The militant Islamist group has seized control of towns and villages in north-east Nigeria in a six-year insurgency.
A French-led initiative has called for Nigeria, Niger, Cameroon and Chad to contribute 700 troops each to a multinational force against Boko Haram, but no country has taken steps to implement the plan.
Niger and Cameroon have both criticised Nigeria for failing to do more to confront Boko Haram.
Chad previously had some troops based in Baga, a Nigerian town seized by Boko Haram earlier this month, but they had been withdrawn before the attack.
Correspondents say Nigerian politicians appear more focused on campaigning for elections next month than on security issues, and senior figures rarely comment on the insurgency in the north-east.
On Thursday, President Goodluck Jonathan made an unannounced visit to the area, his first for nearly two years.

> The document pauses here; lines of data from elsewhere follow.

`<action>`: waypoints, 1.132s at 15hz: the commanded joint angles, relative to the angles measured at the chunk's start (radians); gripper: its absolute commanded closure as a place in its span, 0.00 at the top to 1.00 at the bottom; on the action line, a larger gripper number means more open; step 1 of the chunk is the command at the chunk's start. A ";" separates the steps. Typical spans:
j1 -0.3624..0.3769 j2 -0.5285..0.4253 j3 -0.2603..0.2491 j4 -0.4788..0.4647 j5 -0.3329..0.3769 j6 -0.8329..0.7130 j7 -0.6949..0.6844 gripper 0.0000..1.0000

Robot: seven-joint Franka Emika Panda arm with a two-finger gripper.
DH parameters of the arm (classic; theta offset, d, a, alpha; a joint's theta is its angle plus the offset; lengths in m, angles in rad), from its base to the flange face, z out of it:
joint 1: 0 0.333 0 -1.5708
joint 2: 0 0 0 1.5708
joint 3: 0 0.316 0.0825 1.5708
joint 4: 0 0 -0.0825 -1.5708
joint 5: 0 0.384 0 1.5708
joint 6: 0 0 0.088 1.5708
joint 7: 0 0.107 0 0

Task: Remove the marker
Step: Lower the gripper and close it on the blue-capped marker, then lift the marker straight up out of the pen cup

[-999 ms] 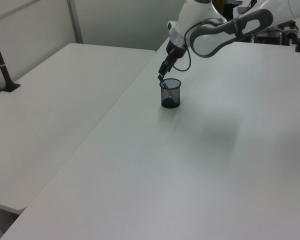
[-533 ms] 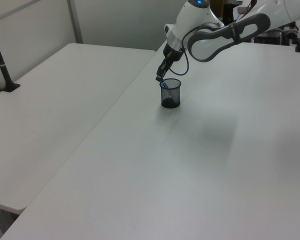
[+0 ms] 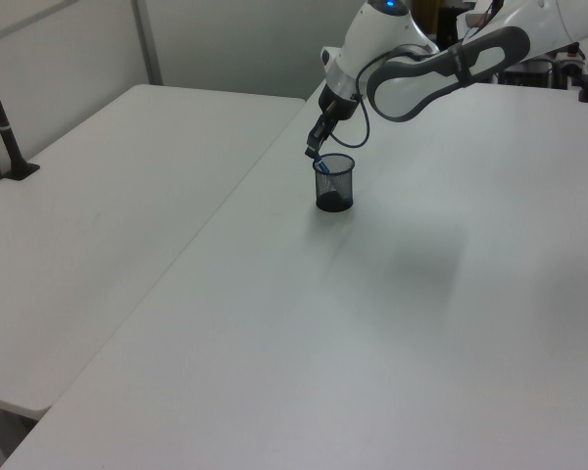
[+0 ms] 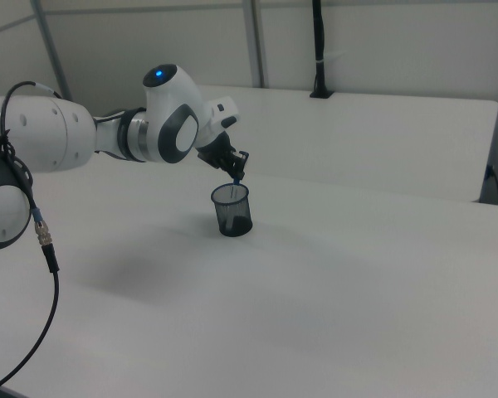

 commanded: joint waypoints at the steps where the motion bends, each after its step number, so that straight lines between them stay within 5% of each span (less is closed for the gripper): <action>1: 0.005 -0.002 -0.008 0.043 0.002 0.016 -0.004 0.09; 17: 0.054 -0.266 -0.002 0.024 0.016 -0.105 0.100 0.09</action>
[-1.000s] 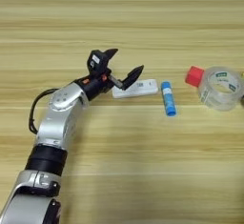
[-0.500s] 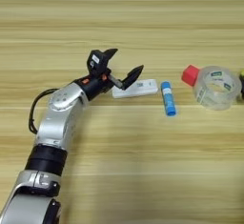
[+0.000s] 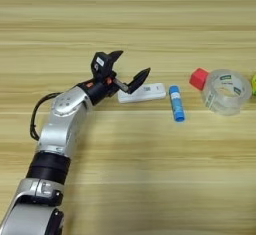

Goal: Move the objects on the table

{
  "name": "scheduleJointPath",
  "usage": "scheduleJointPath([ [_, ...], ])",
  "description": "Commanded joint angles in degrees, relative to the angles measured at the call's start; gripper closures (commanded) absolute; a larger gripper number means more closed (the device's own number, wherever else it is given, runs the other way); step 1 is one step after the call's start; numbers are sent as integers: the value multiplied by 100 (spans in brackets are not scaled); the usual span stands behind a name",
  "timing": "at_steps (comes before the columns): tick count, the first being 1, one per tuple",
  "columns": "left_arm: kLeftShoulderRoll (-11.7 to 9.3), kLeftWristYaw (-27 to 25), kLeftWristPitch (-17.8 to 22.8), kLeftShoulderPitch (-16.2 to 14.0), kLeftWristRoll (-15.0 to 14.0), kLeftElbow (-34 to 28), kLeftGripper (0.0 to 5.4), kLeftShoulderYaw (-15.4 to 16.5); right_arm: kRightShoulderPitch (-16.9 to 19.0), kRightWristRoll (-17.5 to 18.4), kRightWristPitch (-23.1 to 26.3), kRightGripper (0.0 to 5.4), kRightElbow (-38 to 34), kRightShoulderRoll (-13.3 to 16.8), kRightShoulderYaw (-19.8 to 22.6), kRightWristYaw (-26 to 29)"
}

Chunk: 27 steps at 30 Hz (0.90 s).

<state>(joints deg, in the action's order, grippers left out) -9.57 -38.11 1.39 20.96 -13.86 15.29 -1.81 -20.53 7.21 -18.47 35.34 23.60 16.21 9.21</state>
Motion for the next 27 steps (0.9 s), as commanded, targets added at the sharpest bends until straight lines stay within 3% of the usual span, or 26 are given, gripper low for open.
scheduleJointPath([
  [1, 4, 70, -2, 18, 2, -85, 0, 0, 233, 131, 540, 2, -761, -120, -8, -52],
  [5, 20, 162, -3, -8, 39, -143, 0, -22, 505, 167, 1317, 2, -1775, -178, -30, -175],
  [10, 66, 254, 55, -57, 40, -275, 0, -88, 889, 437, 2722, 2, -3094, -170, -121, -73],
  [16, 140, 369, 145, -111, 56, -451, 0, -172, 1220, 737, 3919, 2, -4079, -47, -54, 160],
  [21, 193, 454, 218, -148, 41, -571, 0, -221, 1357, 1246, 4791, 2, -4549, 17, 119, 449],
  [27, 237, 550, 298, -202, 53, -719, 0, -284, 1462, 1584, 5640, 2, -4763, 177, 268, 595],
])
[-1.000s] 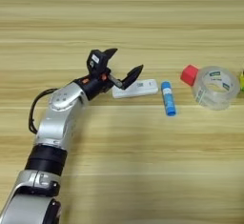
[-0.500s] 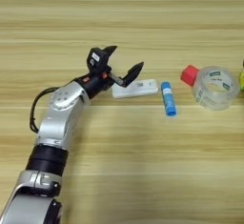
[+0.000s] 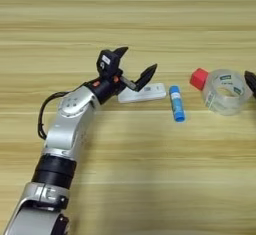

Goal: Move the objects on the table

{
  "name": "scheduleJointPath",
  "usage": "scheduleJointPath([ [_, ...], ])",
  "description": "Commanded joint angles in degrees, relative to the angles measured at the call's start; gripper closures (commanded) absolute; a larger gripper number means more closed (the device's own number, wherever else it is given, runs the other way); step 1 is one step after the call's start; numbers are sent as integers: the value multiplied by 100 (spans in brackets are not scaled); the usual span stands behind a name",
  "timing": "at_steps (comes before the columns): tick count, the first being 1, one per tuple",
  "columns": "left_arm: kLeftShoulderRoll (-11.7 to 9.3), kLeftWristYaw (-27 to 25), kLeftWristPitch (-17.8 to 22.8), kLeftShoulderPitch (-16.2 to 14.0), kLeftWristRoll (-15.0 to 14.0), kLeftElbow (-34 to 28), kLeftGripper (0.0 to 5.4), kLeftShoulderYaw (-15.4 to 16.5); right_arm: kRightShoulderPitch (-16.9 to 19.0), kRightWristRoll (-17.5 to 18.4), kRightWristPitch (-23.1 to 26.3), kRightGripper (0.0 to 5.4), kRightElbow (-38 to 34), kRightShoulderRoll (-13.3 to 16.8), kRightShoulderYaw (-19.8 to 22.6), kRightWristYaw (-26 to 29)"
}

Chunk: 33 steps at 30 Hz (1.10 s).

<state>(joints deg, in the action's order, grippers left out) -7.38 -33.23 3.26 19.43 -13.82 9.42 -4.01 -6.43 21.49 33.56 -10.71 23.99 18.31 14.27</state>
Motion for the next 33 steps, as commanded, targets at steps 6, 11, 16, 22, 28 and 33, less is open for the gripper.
scheduleJointPath([
  [6, -7, 112, 146, -78, 50, -204, 0, -97, 52, 247, 846, 2, -160, 198, 3, 181],
  [11, -20, 131, 170, -99, 54, -243, 0, -106, 36, 510, 1178, 2, -177, 155, -21, 419],
  [16, -28, 144, 165, -104, 60, -245, 0, -113, 42, 618, 1322, 2, -109, 165, -10, 557],
  [22, -47, 145, 156, -99, 60, -221, 0, -114, -107, 875, 1501, 2, 89, 28, 54, 654],
  [28, -46, 136, 129, -91, 73, -163, 0, -132, -755, 1398, 1962, 2, 904, -202, 456, 430],
  [33, -37, 143, 125, -95, 75, -155, 0, -146, -1016, 1433, 2009, 2, 1264, -204, 518, 333],
])
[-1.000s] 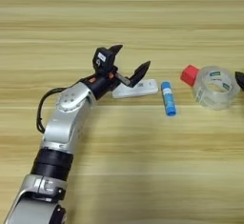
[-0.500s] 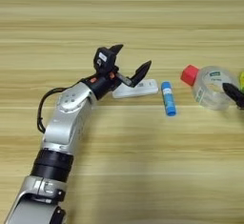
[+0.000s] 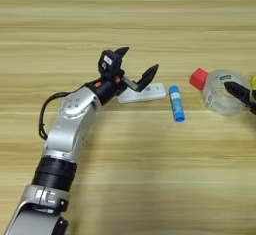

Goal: Move the objects on the table

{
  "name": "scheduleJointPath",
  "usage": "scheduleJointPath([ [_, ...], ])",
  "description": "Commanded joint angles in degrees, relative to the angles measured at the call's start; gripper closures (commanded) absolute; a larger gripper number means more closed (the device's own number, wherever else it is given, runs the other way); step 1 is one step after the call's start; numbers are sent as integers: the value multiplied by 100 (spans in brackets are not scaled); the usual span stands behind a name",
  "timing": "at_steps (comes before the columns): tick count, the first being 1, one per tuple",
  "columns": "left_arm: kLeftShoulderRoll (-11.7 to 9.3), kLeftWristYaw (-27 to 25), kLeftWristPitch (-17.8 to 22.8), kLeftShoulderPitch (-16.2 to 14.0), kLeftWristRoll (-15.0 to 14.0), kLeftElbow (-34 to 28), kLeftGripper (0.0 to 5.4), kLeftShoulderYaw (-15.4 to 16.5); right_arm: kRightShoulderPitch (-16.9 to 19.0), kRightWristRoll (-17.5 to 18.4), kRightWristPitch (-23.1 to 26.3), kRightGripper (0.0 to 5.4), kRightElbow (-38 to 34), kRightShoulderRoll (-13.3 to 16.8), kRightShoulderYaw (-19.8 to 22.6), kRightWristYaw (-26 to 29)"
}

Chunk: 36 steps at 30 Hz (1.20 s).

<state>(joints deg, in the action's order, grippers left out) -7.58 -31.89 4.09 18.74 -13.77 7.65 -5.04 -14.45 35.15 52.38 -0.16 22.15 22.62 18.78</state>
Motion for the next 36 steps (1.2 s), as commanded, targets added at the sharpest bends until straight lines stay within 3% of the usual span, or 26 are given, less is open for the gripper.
scheduleJointPath([
  [1, -17, 9, 41, -27, 70, 24, 0, -44, -260, 67, 131, 2, 271, -17, 91, -130],
  [9, -17, 19, 47, -40, 62, 6, 0, -51, -612, -59, 147, 2, 862, 13, -15, -153],
  [21, -28, 22, 68, -60, 43, -26, 0, -47, -838, -357, -219, 2, 1803, 37, -110, -77],
  [36, -31, 31, 68, -67, 45, -38, 0, -42, -888, -425, -405, 164, 2040, 47, -92, -75],
])
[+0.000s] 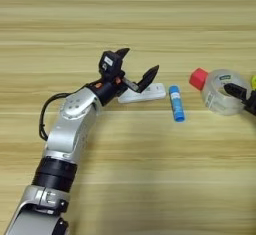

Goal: Move the objects on the table

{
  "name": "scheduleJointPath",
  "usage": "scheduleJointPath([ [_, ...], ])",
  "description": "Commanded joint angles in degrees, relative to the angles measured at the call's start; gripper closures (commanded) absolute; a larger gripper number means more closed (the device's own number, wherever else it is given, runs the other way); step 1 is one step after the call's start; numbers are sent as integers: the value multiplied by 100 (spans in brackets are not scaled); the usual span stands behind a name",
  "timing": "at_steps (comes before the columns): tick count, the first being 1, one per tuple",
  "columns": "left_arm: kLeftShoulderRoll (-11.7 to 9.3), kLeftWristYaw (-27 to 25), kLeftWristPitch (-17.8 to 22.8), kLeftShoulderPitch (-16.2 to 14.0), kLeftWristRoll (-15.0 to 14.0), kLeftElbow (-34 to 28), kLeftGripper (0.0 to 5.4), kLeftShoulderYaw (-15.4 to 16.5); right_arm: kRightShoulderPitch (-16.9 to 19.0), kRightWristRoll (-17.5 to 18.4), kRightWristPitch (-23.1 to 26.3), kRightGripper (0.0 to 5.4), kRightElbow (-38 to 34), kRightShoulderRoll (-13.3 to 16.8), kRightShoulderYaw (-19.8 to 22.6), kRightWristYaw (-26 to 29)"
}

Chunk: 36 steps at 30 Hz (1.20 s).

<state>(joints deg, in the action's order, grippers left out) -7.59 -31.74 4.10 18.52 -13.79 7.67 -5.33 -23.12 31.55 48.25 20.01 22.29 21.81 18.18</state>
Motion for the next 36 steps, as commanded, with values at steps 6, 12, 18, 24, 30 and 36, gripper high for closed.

He told displaced people in the biggest city of Borno state, Maiduguri, that he was "working very hard" to help them return to their homes.
Mr Jonathan's visit came as the human rights group Amnesty International released satellite images of towns attacked by Boko Haram, suggesting widespread destruction and a high death toll.
The pictures showed about 3,700 structures damaged or destroyed in Baga and neighbouring Doron Baga last week, the rights group said.
Amnesty's before-and-after satellite images were taken on 2 and 7 January.
Nigeria's government has disputed reports that as many as 2,000 people were killed in and around Baga, putting the number of dead at no more than 150.